- TASK PROMPT
Collect every line below that contains the word "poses".
(Beginning of SOURCE RECORDS)
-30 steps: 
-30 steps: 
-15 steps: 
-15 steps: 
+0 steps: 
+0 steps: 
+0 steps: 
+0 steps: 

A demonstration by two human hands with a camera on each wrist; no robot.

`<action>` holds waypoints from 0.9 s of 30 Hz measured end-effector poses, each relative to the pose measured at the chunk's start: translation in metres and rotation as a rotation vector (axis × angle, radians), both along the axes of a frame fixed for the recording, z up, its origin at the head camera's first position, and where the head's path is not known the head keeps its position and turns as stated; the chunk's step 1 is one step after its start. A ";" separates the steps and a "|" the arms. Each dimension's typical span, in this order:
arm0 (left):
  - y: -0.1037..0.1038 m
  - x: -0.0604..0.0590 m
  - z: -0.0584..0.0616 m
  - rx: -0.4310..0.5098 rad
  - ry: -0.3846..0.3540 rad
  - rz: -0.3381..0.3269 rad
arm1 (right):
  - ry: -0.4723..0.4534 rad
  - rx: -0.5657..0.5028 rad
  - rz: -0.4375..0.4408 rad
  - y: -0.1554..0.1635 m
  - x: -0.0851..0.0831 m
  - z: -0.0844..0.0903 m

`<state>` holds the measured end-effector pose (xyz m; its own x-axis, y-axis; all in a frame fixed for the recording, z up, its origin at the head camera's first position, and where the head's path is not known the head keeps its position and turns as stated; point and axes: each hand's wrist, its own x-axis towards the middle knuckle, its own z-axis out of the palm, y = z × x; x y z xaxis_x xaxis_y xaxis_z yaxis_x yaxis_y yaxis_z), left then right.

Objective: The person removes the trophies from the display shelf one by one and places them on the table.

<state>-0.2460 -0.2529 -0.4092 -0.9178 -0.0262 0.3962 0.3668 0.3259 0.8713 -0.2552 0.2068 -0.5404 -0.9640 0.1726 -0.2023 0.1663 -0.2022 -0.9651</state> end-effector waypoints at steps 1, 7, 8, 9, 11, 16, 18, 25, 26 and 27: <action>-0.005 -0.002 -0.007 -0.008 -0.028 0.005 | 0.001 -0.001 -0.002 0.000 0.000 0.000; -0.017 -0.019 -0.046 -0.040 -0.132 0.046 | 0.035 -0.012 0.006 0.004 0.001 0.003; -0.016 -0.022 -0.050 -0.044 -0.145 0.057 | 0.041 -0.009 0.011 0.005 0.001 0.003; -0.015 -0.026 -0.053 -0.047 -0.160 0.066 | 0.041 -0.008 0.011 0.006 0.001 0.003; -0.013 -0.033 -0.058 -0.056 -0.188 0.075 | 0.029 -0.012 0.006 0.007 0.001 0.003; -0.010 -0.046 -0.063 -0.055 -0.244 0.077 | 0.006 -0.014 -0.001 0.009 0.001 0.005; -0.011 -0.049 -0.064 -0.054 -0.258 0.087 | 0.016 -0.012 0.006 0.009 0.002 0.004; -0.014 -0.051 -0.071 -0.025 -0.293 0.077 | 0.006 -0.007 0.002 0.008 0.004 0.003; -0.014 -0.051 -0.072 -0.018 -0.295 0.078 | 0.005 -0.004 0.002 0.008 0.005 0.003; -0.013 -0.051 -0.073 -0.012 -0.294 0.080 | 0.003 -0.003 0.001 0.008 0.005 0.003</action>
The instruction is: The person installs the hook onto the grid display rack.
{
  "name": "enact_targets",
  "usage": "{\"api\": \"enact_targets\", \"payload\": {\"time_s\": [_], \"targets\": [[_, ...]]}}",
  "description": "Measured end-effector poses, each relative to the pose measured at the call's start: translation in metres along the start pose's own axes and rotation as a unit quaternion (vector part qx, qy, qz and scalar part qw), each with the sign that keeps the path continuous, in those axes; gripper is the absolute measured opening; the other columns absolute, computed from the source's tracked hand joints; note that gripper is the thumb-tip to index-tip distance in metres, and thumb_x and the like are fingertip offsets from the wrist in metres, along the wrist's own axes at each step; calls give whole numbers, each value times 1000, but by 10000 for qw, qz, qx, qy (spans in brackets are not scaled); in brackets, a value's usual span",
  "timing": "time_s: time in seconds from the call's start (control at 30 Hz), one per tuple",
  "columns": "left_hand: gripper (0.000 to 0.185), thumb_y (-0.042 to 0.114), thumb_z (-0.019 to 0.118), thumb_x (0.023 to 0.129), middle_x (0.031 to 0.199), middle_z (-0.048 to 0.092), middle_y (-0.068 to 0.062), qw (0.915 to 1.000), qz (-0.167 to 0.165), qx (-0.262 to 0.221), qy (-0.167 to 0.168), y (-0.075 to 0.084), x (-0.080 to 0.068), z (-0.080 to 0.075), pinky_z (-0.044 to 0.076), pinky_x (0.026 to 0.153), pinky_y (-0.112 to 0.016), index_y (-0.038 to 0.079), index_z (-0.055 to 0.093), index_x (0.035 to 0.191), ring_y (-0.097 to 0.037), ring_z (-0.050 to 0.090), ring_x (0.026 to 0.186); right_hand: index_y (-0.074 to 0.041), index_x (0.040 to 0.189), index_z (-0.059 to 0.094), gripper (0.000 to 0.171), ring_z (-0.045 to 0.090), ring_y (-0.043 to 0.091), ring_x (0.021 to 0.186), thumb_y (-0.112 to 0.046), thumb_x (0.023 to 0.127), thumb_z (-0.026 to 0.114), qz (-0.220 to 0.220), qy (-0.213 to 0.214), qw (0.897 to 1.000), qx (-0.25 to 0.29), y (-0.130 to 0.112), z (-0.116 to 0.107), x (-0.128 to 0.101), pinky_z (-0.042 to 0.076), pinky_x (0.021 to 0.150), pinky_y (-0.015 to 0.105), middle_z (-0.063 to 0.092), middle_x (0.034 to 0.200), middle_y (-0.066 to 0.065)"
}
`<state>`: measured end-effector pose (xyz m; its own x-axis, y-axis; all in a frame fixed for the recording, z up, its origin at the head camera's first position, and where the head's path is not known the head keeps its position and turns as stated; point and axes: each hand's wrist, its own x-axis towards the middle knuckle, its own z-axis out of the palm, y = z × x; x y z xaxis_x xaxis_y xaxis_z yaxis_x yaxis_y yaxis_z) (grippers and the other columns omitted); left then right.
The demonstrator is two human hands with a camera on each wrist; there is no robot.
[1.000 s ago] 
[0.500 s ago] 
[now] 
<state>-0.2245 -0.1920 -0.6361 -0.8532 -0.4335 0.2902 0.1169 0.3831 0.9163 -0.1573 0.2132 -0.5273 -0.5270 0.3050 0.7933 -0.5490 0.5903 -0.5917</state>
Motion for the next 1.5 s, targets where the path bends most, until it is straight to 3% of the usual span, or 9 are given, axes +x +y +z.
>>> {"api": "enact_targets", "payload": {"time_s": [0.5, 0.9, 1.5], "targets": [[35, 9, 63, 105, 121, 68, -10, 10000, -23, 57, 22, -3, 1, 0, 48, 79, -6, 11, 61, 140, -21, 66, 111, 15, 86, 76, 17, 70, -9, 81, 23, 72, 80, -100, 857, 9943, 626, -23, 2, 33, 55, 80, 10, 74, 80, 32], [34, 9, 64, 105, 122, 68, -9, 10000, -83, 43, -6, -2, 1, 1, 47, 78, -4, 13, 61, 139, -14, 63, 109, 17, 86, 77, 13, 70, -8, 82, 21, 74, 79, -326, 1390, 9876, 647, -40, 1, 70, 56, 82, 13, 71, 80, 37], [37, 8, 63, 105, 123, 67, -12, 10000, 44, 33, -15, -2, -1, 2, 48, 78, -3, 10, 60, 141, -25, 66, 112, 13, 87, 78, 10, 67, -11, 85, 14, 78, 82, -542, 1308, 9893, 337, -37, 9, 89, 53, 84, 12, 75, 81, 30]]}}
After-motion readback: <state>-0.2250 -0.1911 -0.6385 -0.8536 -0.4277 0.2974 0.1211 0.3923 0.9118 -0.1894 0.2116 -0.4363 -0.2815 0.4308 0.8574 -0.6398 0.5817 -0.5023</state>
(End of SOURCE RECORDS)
- SOLUTION TO THE PROBLEM
`<action>` holds waypoints from 0.9 s of 30 Hz measured end-effector poses, each relative to the pose measured at the chunk's start: translation in metres and rotation as a rotation vector (axis × angle, radians), both along the axes of a frame fixed for the recording, z up, its origin at the head camera's first position, and where the head's path is not known the head keeps its position and turns as stated; the chunk's step 1 is one step after its start. A ";" separates the steps and a "|" the arms. Each dimension's typical span, in this order:
  "description": "Measured end-effector poses, each relative to the pose measured at the call's start: translation in metres along the start pose's own axes and rotation as a unit quaternion (vector part qx, qy, qz and scalar part qw), each with the sign that keeps the path continuous, in those axes; gripper is the absolute measured opening; the other columns absolute, computed from the source's tracked hand joints; note that gripper is the thumb-tip to index-tip distance in metres, and thumb_x and the like are fingertip offsets from the wrist in metres, along the wrist's own axes at each step; calls give whole numbers, each value times 1000, but by 10000 for qw, qz, qx, qy (spans in brackets are not scaled); in brackets, a value's usual span",

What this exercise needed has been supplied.